Crises mount at home too. Dom asks Frankie to padlock the fridge and larder, but cravings strike in the dead of night, and Dom demands the keys from his brother, even threatening him at times. The struggle intensifies his isolation, driving a wedge between him and the family he wishes to protect. Feeling more defeated, Dom retreats to the Chubby Checkers meetings, where Sonny and Oscar recount favorite desserts, turning the intervention into a temptingly delicious trap rather than a lifeline. The group’s attempt to help paradoxically becomes a celebration of indulgence, revealing how difficult it is to separate comfort from compulsion when food has always been a language of love.
Seeing their brother at a breaking point, Antoinette and Frankie orchestrate a bridge between Dom and Lydia. As they begin dating, Dom experiences a surprising, almost unnoticeable shift: his clothes grow looser, and he realizes he’s been losing weight without meaning to. The moment is bittersweet, wrapped in relief and newfound hope, but Dom remains haunted by a fear of rejection and the pressure to conform to a body image that once defined him.
Moved by his affection for Lydia, Dom resolves to propose. A wrenching detour arrives when he visits Lydia’s apartment to find she’s gone. In a panic, he returns home with a mountain of Chinese takeout for the family party, a desperate attempt to salvage something familiar and comforting in the wake of heartbreak. Antoinette confronts him with the truth of his actions, using a doll on a stick to illustrate how his food-driven choices are hurting the family. Dom breaks down, openly acknowledging the lifelong pattern her mother’s comforting gestures had helped create. In that moment, he also blames her for teaching him to seek solace in food, a revelation that shocks Antoinette and leaves her to confront her own complicity in his pain.
Yet from the wreckage comes a vow to heal together. Dom’s confession and the family’s willingness to accept him as he is mark a turning point: he commits to loving himself, and his siblings pledge to do the same. With a renewed sense of self-worth, Dom reconnects with Lydia, who is visiting her younger brother in a Boston hospital after a finger injury accident. The couple takes a quiet walk through the hospital, peering into the cradle of new life, and Dom whispers his marriage proposal into Lydia’s ear; she answers yes, sealing their bond in love rather than appetite.

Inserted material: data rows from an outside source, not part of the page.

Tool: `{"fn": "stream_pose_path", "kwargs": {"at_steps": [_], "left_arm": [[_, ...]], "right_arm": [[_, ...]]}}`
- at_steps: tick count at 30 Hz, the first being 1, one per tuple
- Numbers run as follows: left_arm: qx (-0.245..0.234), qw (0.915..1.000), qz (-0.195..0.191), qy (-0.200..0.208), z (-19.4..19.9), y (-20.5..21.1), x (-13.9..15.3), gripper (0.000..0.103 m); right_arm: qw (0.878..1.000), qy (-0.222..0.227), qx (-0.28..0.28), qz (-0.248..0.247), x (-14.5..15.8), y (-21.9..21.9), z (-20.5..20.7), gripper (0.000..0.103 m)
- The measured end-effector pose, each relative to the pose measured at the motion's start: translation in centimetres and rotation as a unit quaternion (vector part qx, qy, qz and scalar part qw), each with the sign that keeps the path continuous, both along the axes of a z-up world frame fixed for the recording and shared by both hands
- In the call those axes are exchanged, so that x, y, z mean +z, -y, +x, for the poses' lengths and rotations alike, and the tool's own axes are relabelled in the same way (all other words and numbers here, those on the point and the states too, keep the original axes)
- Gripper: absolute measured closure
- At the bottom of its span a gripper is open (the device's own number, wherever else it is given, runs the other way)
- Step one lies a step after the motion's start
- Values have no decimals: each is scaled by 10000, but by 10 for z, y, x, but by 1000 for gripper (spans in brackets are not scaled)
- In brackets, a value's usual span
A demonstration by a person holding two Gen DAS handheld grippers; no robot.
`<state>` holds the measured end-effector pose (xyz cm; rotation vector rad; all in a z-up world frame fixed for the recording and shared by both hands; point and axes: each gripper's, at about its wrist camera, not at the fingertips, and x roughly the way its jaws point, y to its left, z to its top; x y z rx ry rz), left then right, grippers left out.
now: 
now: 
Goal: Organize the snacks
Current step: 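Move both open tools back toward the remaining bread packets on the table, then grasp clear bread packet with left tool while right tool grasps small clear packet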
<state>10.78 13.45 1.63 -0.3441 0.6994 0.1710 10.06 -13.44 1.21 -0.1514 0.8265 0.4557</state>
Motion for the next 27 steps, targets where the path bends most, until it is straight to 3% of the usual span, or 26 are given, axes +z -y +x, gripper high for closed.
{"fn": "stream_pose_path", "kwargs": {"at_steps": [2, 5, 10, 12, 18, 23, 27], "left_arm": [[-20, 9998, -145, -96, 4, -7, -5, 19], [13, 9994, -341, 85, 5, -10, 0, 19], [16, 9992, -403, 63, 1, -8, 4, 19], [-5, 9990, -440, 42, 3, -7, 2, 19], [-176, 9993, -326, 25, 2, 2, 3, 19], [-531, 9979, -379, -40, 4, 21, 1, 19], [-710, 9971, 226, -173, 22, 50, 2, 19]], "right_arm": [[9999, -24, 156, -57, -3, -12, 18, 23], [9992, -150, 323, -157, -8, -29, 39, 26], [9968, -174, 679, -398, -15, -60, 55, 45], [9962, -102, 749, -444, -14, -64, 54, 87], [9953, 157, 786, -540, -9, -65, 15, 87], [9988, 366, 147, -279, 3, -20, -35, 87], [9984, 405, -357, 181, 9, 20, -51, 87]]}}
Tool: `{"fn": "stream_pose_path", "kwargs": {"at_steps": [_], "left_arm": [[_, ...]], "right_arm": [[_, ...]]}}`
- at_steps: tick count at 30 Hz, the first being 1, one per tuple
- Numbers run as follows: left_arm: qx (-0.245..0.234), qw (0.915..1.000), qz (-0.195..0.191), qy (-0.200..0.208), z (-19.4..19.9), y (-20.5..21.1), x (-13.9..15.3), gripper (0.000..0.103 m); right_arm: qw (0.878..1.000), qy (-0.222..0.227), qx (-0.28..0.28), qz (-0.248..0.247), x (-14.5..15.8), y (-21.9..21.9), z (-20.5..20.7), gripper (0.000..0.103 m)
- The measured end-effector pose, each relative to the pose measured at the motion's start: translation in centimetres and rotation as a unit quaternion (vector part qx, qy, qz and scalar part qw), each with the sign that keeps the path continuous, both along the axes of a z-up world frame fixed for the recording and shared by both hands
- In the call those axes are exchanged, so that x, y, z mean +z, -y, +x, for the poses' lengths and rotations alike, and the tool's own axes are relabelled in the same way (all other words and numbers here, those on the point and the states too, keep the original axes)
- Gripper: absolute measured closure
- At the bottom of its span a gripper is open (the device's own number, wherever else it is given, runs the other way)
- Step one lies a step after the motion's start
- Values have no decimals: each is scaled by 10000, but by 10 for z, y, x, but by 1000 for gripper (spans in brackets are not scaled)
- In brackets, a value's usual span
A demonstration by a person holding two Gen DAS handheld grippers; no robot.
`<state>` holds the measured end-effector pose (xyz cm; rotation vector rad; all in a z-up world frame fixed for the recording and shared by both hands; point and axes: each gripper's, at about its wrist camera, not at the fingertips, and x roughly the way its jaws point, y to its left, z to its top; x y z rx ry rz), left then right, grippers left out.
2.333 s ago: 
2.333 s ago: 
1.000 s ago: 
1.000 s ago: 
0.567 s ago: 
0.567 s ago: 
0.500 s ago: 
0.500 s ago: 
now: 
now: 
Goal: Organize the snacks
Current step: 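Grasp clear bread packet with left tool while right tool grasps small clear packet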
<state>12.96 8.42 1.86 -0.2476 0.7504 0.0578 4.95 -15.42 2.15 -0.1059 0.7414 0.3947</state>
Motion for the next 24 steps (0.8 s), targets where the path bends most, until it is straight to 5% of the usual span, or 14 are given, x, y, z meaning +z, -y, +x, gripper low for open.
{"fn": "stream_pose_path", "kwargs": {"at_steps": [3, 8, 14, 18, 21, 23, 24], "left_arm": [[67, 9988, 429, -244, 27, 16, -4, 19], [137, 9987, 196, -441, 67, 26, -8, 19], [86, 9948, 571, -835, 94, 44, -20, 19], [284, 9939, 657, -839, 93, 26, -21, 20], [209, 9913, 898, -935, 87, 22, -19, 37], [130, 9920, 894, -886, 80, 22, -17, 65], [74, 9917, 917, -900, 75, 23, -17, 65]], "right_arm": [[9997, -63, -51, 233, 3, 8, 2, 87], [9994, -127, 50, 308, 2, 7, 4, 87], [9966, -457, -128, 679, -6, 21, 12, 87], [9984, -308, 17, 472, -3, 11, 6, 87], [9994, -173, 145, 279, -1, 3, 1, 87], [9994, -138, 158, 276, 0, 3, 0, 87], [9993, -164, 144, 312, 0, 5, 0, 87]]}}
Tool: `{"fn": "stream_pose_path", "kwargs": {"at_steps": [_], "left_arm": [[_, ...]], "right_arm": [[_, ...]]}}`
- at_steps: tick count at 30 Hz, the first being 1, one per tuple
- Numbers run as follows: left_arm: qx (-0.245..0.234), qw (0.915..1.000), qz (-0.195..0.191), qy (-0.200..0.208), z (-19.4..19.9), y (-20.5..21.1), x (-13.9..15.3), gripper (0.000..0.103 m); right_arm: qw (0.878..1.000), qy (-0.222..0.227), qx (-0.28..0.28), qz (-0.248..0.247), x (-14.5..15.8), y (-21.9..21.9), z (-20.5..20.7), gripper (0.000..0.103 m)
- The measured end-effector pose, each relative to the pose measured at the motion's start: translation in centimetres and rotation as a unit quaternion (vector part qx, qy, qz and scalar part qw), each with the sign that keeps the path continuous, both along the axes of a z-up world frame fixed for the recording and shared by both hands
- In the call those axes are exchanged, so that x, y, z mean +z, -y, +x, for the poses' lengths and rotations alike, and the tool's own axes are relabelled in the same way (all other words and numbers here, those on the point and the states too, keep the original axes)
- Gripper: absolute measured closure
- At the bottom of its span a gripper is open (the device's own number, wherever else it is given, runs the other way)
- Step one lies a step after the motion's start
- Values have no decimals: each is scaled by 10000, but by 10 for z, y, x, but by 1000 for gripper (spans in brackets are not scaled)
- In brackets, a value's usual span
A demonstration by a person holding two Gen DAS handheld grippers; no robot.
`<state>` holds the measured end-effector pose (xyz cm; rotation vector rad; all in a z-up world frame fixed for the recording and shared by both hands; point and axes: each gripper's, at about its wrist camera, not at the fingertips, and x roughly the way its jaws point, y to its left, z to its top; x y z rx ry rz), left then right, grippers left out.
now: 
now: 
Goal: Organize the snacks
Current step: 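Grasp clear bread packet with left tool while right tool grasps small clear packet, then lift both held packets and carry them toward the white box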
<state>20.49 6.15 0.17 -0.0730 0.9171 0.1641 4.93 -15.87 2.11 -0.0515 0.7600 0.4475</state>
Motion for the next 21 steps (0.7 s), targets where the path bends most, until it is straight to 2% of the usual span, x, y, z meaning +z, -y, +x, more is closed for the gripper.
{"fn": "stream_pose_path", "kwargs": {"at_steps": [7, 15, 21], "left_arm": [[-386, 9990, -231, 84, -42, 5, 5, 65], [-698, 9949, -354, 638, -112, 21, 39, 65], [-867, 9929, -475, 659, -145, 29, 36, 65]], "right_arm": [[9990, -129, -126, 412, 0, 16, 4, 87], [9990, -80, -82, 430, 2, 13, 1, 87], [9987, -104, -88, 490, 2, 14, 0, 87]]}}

The credits roll on a warm, affectionate montage that follows Dom and Lydia after they marry, watching their family grow with each newborn. Throughout, Dom’s weight fluctuates, sometimes casting a shadow over his happiness, but it never eclipses the happiness of the family he has learned to embrace—one built not on perfect bodies, but on steadfast support, mutual acceptance, and the courage to love oneself and others just as they are.